Fırat – Dicle boylarından kurulan devletler coğrafi durumları gereği Akdeniz’e açılmak zorunda idiler. Nil kıyılarında kurulan devletler ise gerek siyası gerek ticari güvenlik açısından bölgeye hakim olmak ya da en azından bölgeyi denetimleri altına almak zorundaydılar. Bu durumun yanı sıra Suriye ve Filistin bölgesi giderek gelişen ticaret ile birlikte bir geçiş noktası durumuna gelmiştir. Bölgenin çevre güçlerinin siyasi hedefi durumunda olması, siyasi istikrarına engel oluyor, tam anlamıyla bağımsız bir prenslik kurulamıyordur. Suriye ve Filistinde’ki yerli prenslikler Mısır’a ve Mezopotamya’da ki devlete vergi veriyorlardır. Ancak bu durum bölgeye siyasi açıdan olmasa da kültürel açıdan yararlar sağlamıştır. Bu medeniyetlerin kültürel etkiler bölgede erkenden cereyan etmiştir.

Bronz Çağı’nın ilk beşyüz yılı yani M.Ö 2500’e kadar olan zaman dilimi bölgede prehistorik devirden tarihi devre geçiş aşaması olmuştur. M.Ö 2500’den sonra bölge tarih olaylarına başlamış ve bölgenin kaderi M.Ö 1200 lere kadar çevre memleketlerde kurulan imparotorlukların izni ve denetimi doğrultusunda sürüp gitmiştir.

Bu dönemden günümüze kadar gelebilen belgeler doğrultusunda Suriye – Filistin bölgesinin Mezopotamya ile olan siyasi durumunu genel hatlarıyla şu şekilde çizebiliyoruz: Bölge M.Ö 3. binde Fırat – Dicle arasında kurulan medeniyetlerin (sırasıyla Sümer, Elam) az çok denetimleri altında kalmıştır. Bazı devletlerde ( önce Akad Krallığı sonra Amurrular ) zaman zaman buranın siyasi bir parçası durumuna gelmiştir. Fakat hiçbir zaman bu gölgede tam bir egemenlik kurulamamıştır.
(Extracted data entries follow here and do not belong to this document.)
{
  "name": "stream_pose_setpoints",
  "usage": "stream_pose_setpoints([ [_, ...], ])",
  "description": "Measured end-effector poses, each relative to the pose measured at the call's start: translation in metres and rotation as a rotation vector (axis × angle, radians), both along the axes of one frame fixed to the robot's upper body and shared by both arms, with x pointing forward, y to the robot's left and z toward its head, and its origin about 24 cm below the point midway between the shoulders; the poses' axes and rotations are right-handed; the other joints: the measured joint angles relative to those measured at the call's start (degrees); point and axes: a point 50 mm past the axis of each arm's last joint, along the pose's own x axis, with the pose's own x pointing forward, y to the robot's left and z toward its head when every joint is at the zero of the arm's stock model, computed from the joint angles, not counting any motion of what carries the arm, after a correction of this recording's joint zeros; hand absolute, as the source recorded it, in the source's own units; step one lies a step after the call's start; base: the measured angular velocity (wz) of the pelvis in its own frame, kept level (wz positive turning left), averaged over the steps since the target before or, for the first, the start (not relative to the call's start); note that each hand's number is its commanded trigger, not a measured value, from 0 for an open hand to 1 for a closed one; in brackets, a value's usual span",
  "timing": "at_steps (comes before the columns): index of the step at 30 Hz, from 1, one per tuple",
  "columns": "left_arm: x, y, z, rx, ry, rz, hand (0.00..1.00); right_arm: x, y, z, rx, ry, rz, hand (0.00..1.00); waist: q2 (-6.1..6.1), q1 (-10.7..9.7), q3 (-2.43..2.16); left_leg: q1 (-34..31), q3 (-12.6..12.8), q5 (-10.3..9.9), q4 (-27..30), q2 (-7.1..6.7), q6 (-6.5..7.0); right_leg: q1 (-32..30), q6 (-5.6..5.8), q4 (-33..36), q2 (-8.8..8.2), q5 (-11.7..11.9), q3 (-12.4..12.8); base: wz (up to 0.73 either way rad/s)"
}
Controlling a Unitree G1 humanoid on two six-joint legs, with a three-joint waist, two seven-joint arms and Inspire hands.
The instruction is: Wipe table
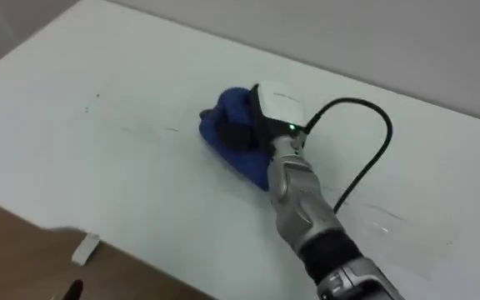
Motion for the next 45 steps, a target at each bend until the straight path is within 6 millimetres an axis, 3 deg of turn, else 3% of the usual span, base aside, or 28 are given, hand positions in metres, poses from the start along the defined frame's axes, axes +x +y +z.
stream_pose_setpoints([
  [2,0.001,0.001,0.001,0.003,-0.017,0.002,0.00,-0.014,-0.007,-0.011,0.045,-0.009,-0.020,1.00,0.50,-2.10,0.28,0.32,-0.27,0.02,0.01,-0.30,0.04,1.04,0.10,-0.73,-0.02,-0.06,0.07,0.21],
  [5,0.011,0.003,0.007,0.009,-0.096,0.001,0.00,-0.032,-0.019,-0.021,0.054,-0.055,-0.051,1.00,0.46,-5.19,0.17,0.55,-0.22,0.01,0.01,-0.60,0.05,1.91,0.77,-1.94,-0.06,-0.49,0.07,0.00],
  [10,0.022,0.004,0.012,0.034,-0.157,-0.037,0.00,-0.068,-0.068,-0.038,0.014,-0.087,-0.219,1.00,1.08,-8.81,-0.37,1.54,1.01,-0.05,0.27,-0.81,0.18,2.73,1.33,-2.43,-0.33,-0.84,0.79,-0.10],
  [11,0.021,0.004,0.012,0.038,-0.155,-0.043,0.00,-0.073,-0.074,-0.040,0.009,-0.087,-0.244,1.00,1.17,-9.02,-0.53,1.58,1.04,-0.05,0.32,-0.82,0.20,2.78,1.30,-2.40,-0.34,-0.83,0.87,0.00],
  [12,0.020,0.005,0.012,0.040,-0.153,-0.038,0.00,-0.083,-0.085,-0.045,0.008,-0.081,-0.301,1.00,1.31,-9.16,-1.02,1.75,1.08,-0.04,0.36,-0.82,0.22,2.95,1.29,-2.36,-0.33,-0.82,1.12,-0.07],
  [13,0.018,0.005,0.011,0.038,-0.148,-0.033,0.00,-0.091,-0.095,-0.048,0.006,-0.071,-0.348,1.00,1.46,-9.05,-1.13,2.49,1.33,-0.04,0.29,-0.81,0.23,3.44,1.30,-2.23,-0.32,-0.86,1.88,-0.09],
  [16,0.016,0.002,0.010,0.025,-0.148,-0.023,0.00,-0.097,-0.104,-0.053,0.013,-0.044,-0.395,1.00,1.54,-9.17,-1.18,2.97,1.42,-0.23,0.29,-0.80,0.00,3.72,1.18,-1.77,-0.18,-1.24,3.45,-0.04],
  [20,0.015,-0.004,0.007,0.011,-0.152,-0.010,0.00,-0.085,-0.102,-0.050,0.039,-0.019,-0.398,1.00,1.41,-8.88,-1.15,3.03,1.49,-0.01,1.19,-0.70,0.34,3.62,0.91,-1.33,-0.15,-1.09,4.15,-0.05],
  [21,0.014,-0.008,0.006,0.000,-0.151,-0.002,0.00,-0.080,-0.098,-0.049,0.047,-0.002,-0.390,0.96,1.44,-8.95,-1.13,3.04,1.87,0.00,1.20,-0.66,0.34,3.18,0.90,-0.85,-0.10,-1.09,5.31,-0.13],
  [22,0.013,-0.012,0.004,-0.019,-0.151,0.019,0.00,-0.074,-0.095,-0.047,0.049,0.012,-0.380,0.73,1.48,-9.16,-1.09,3.20,2.15,0.00,1.18,-0.66,0.36,3.04,0.86,-0.71,-0.02,-1.06,6.22,-0.15],
  [23,0.013,-0.013,0.003,-0.030,-0.155,0.031,0.00,-0.072,-0.094,-0.046,0.051,0.020,-0.375,0.58,1.48,-9.11,-1.09,3.36,2.34,-0.03,1.06,-0.64,0.32,3.04,0.84,-0.73,0.08,-1.05,6.84,-0.15],
  [24,0.013,-0.016,0.002,-0.042,-0.156,0.039,0.00,-0.066,-0.094,-0.044,0.042,0.039,-0.367,0.16,1.46,-9.10,-1.08,3.59,2.68,-0.19,0.74,-0.52,0.08,3.02,0.83,-0.73,0.21,-1.05,7.42,-0.17],
  [25,0.014,-0.019,0.002,-0.046,-0.153,0.024,0.00,-0.061,-0.091,-0.042,0.040,0.058,-0.354,0.00,1.50,-9.01,-1.06,3.68,2.95,-0.19,0.68,-0.40,0.06,2.84,0.72,-0.76,0.34,-0.98,7.91,-0.15],
  [32,0.018,-0.029,0.000,-0.063,-0.145,-0.045,0.00,-0.052,-0.074,-0.034,-0.013,0.093,-0.262,0.00,1.53,-9.00,-0.88,3.76,3.46,-0.20,0.26,-0.12,0.05,2.23,0.33,-0.35,0.54,-0.70,8.54,-0.05],
  [36,0.026,-0.032,0.002,-0.071,-0.167,-0.066,0.00,-0.049,-0.072,-0.029,-0.048,0.091,-0.235,0.00,1.52,-9.06,-0.39,3.84,3.56,-0.23,-0.13,-0.07,0.01,2.13,0.34,-0.60,0.66,-0.71,8.56,0.00],
  [45,0.042,-0.034,0.008,-0.098,-0.223,-0.070,0.00,-0.052,-0.071,-0.017,-0.040,0.060,-0.216,0.00,1.61,-9.50,-0.28,3.43,4.34,-0.28,-0.46,0.06,-0.04,1.00,0.35,-0.71,0.68,-0.71,8.53,-0.03],
])
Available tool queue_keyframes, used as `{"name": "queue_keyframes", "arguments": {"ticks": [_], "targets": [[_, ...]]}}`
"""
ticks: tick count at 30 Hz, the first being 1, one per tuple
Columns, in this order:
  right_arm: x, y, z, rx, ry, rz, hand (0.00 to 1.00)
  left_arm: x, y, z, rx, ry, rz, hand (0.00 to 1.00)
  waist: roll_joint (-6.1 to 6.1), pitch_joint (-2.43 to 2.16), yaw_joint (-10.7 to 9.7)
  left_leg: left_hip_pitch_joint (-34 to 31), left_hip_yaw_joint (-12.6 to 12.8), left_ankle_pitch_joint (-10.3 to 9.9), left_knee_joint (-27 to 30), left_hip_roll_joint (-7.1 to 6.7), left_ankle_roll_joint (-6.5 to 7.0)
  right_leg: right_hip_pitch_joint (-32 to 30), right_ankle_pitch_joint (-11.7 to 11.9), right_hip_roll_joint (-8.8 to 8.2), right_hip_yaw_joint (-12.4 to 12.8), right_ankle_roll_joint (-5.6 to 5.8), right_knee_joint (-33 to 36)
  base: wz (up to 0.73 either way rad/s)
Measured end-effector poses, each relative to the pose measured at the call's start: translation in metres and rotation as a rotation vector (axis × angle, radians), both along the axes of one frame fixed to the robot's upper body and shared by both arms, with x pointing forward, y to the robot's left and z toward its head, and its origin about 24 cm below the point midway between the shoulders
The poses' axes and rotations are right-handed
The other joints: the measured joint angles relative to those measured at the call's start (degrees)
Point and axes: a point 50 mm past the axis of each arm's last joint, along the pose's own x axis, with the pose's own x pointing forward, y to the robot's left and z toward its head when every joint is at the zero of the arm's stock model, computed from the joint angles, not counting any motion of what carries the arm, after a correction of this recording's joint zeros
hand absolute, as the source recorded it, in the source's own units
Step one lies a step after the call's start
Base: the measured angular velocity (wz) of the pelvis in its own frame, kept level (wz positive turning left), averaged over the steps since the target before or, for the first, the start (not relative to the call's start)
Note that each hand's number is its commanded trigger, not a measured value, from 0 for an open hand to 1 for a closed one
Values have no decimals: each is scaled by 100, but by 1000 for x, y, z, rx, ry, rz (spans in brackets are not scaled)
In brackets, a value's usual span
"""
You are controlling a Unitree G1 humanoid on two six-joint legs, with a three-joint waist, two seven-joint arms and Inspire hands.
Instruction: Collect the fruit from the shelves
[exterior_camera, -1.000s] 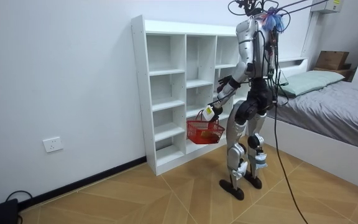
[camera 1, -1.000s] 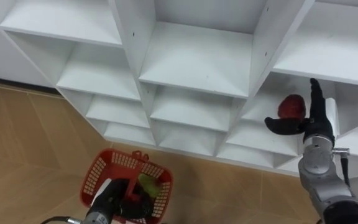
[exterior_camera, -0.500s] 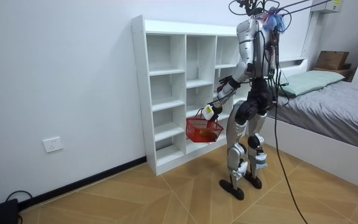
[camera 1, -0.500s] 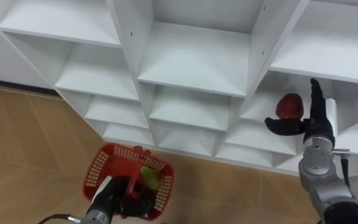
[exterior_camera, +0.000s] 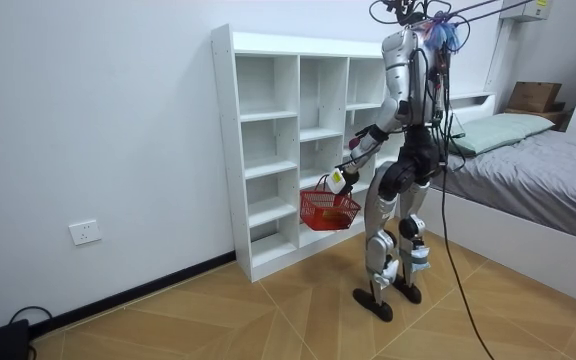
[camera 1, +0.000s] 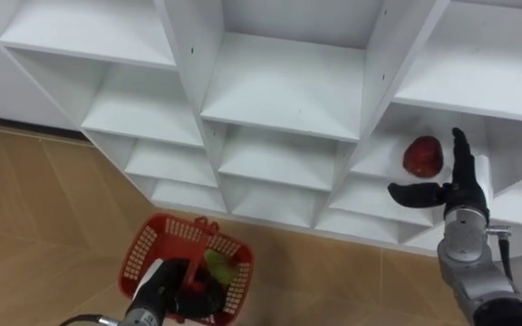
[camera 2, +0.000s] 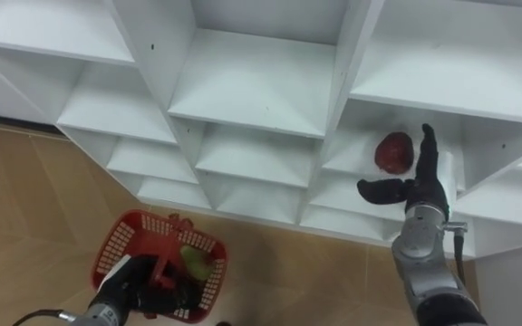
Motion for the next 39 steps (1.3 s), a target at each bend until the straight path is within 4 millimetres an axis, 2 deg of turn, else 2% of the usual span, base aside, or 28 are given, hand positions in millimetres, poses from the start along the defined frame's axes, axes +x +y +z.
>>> {"name": "queue_keyframes", "arguments": {"ticks": [6,10,39], "targets": [[0,0,-1,0,4,-2,0,0,-1,0,-4,0,0,100,101,40,39,-2,7,13,-52,2,-11,-36,0,6,18,-1,-3,-1],[-1,-1,-2,-1,11,-6,0,0,-2,0,-6,1,1,100,101,39,104,-14,49,37,-123,6,-15,-84,0,6,29,0,-13,0],[10,1,6,-30,1,35,0,-3,-4,-5,-11,35,-16,100,88,48,133,-93,65,39,-142,1,-13,-178,-3,-40,29,2,-10,0]]}}
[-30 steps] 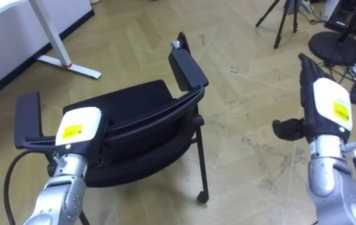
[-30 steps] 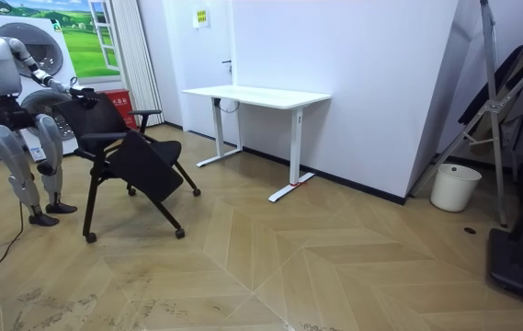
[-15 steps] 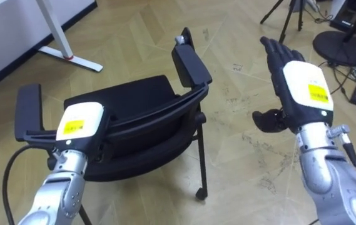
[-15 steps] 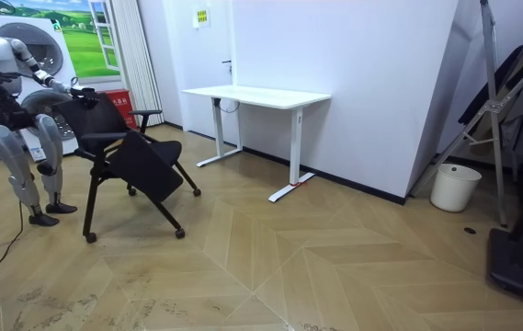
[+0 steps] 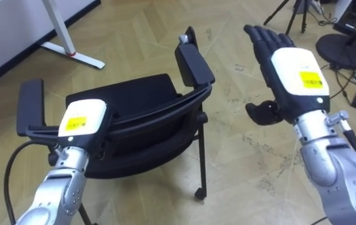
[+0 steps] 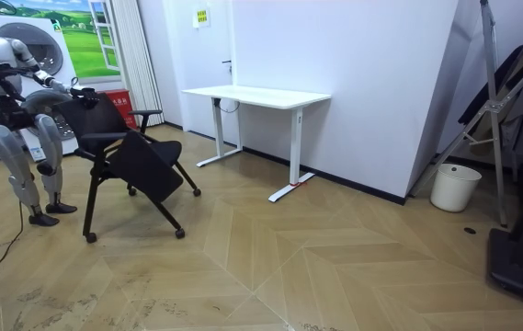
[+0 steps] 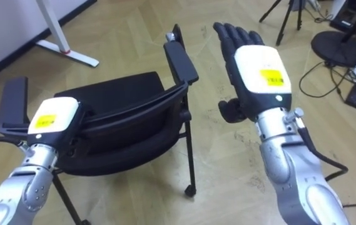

Mezopotamya’da I. Babil İmparotorluğu kuran Amurruların’ın hükümdarı Hammurabi (M.Ö 2003 – 1960) bütün Suriye ve Filistin’i hakimiyeti altına almıştır. Bu durum Anadolu’daki Hattiler’in Babil’i istila ederek ortadan kaldırmalarına kadar devam etmiştir.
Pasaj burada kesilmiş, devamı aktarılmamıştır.